▶ [Task statement]: From the line that includes "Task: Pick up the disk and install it" to the closing line of the data, please transcribe every line exactly and add nothing.

▶ [Data in this exercise]:
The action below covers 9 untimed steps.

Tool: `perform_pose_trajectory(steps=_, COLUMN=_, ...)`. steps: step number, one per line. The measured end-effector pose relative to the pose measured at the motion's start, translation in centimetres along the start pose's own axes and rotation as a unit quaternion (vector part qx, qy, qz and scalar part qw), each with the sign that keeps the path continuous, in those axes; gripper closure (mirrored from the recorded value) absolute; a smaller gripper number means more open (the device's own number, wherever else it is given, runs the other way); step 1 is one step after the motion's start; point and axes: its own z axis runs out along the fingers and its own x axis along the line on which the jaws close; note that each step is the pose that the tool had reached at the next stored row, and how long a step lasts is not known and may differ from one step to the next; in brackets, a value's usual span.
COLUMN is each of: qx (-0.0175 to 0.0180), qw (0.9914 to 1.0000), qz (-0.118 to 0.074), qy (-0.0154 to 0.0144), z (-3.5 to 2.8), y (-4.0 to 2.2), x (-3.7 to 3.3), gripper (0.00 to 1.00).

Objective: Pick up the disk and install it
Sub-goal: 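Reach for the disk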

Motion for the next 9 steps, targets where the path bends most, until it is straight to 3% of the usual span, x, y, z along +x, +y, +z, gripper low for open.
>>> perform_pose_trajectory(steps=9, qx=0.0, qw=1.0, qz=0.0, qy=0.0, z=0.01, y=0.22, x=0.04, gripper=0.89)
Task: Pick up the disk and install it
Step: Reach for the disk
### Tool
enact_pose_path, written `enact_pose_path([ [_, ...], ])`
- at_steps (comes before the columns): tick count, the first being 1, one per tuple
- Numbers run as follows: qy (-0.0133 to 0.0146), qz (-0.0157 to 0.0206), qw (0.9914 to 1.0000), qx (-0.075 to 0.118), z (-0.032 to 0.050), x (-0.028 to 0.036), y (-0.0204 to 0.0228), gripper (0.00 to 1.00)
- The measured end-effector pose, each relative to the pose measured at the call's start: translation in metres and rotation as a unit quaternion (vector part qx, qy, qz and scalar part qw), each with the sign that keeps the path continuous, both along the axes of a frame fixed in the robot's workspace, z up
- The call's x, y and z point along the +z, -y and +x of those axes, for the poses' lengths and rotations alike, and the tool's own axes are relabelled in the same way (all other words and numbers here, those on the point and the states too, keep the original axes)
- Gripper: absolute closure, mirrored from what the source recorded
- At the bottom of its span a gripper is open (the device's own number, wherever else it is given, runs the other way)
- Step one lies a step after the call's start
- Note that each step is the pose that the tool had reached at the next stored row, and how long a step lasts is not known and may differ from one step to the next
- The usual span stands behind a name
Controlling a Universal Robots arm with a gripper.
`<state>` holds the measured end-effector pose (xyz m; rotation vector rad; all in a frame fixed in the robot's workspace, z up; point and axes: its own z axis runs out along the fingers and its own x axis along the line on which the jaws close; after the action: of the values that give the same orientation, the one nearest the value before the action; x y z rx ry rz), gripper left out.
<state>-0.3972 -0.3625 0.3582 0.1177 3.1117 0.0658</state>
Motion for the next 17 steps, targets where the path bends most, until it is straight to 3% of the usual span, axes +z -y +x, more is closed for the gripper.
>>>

▶ [Solution for this problem]:
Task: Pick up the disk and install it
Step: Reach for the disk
### Tool
enact_pose_path, written `enact_pose_path([ [_, ...], ])`
- at_steps (comes before the columns): tick count, the first being 1, one per tuple
- Numbers run as follows: qy (-0.0133 to 0.0146), qz (-0.0157 to 0.0206), qw (0.9914 to 1.0000), qx (-0.075 to 0.118), z (-0.032 to 0.050), x (-0.028 to 0.036), y (-0.0204 to 0.0228), gripper (0.00 to 1.00)
- The measured end-effector pose, each relative to the pose measured at the call's start: translation in metres and rotation as a unit quaternion (vector part qx, qy, qz and scalar part qw), each with the sign that keeps the path continuous, both along the axes of a frame fixed in the robot's workspace, z up
- The call's x, y and z point along the +z, -y and +x of those axes, for the poses' lengths and rotations alike, and the tool's own axes are relabelled in the same way (all other words and numbers here, those on the point and the states too, keep the original axes)
- Gripper: absolute closure, mirrored from what the source recorded
- At the bottom of its span a gripper is open (the device's own number, wherever else it is given, runs the other way)
- Step one lies a step after the call's start
- Note that each step is the pose that the tool had reached at the next stored row, and how long a step lasts is not known and may differ from one step to the next
- The usual span stands behind a name
Controlling a Universal Robots arm with a gripper.
`<state>` holds the measured end-effector pose (xyz m; rotation vector rad; all in a frame fixed in the robot's workspace, z up; point and axes: its own z axis runs out along the fingers and its own x axis along the line on which the jaws close; after the action: of the values that give the same orientation, the one nearest the value before the action; x y z rx ry rz), gripper left out.
<state>-0.3972 -0.3625 0.3582 0.1177 3.1117 0.0658</state>
Motion for the next 17 steps, targets where the path bends most, until it is straight to 3% of the usual span, axes +z -y +x, more is closed for the gripper.
>>>

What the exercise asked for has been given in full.